### Exercise requirements
Give the number of lines below with "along" in them, leaving out anything else.

---------- Collected data ----------

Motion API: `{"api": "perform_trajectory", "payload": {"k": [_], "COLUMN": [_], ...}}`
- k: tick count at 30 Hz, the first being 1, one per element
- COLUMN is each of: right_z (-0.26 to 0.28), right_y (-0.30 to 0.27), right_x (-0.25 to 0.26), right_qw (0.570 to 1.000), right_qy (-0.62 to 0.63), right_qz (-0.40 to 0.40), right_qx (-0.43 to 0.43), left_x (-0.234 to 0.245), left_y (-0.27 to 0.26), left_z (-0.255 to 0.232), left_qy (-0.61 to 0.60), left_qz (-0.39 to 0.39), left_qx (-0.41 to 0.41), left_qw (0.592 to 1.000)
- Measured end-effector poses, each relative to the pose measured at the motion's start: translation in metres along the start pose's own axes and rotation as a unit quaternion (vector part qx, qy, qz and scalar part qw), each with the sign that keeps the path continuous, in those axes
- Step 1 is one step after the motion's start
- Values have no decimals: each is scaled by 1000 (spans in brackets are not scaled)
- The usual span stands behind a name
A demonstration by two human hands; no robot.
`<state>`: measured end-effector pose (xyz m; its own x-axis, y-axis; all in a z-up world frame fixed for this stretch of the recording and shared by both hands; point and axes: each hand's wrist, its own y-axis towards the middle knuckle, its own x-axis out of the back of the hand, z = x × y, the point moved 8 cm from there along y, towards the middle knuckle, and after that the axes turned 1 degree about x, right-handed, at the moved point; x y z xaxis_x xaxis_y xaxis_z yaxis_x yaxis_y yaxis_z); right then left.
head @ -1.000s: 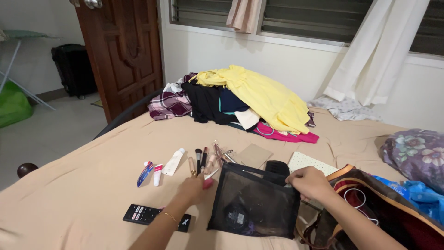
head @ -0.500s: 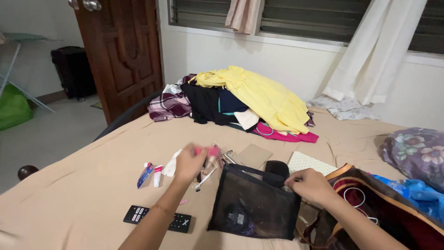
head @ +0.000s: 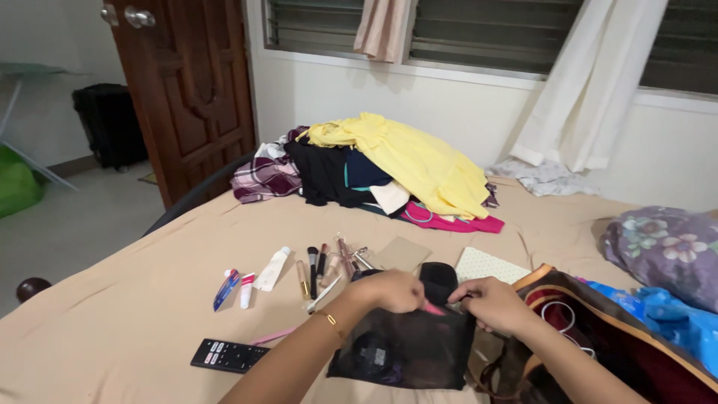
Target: The person packs makeup, brushes, and toiletries into a mesh pouch before placing it into a large bag. They then add a notebook, a tablet, a small case, and a package of wipes into the bag.
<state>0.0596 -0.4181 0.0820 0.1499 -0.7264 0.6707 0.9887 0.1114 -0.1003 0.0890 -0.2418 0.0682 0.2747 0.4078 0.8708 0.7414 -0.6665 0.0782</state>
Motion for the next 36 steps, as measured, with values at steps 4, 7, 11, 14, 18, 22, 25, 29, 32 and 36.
{"api": "perform_trajectory", "payload": {"k": [4, 7, 11, 14, 18, 22, 25, 29, 32, 36], "right_z": [-2, -2, -3, -8, -22, -29, -40, -42, -40, -31], "right_y": [0, 0, 1, 4, 15, 25, 28, 32, 31, 24], "right_x": [2, 0, 0, 0, 1, 16, 21, 23, 23, 19], "right_qw": [1000, 1000, 1000, 1000, 1000, 989, 986, 985, 982, 984], "right_qy": [6, -8, 7, 2, 6, -114, -139, -142, -160, -151], "right_qz": [2, 8, 15, 3, 1, -80, -89, -98, -95, -91], "right_qx": [-4, -7, 17, 12, 8, 45, -9, -13, -18, -15], "left_x": [-25, -45, -49, -36, 6, 82, 134, 118, 74, 29], "left_y": [9, 9, 3, -1, -15, -66, -104, -140, -139, -117], "left_z": [12, 20, 28, 19, -2, 32, 70, 167, 221, 247], "left_qy": [40, 128, 107, 82, 18, -161, -103, -24, 2, -1], "left_qz": [98, 99, 141, 132, 23, -123, -298, -339, -317, -251], "left_qx": [25, 78, 65, 15, -20, 150, 137, 277, 328, 369], "left_qw": [994, 984, 982, 988, 999, 968, 939, 899, 890, 895]}}
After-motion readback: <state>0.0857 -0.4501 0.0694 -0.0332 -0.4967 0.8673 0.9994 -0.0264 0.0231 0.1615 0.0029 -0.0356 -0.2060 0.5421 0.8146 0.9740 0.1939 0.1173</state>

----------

### Solution to this exercise
2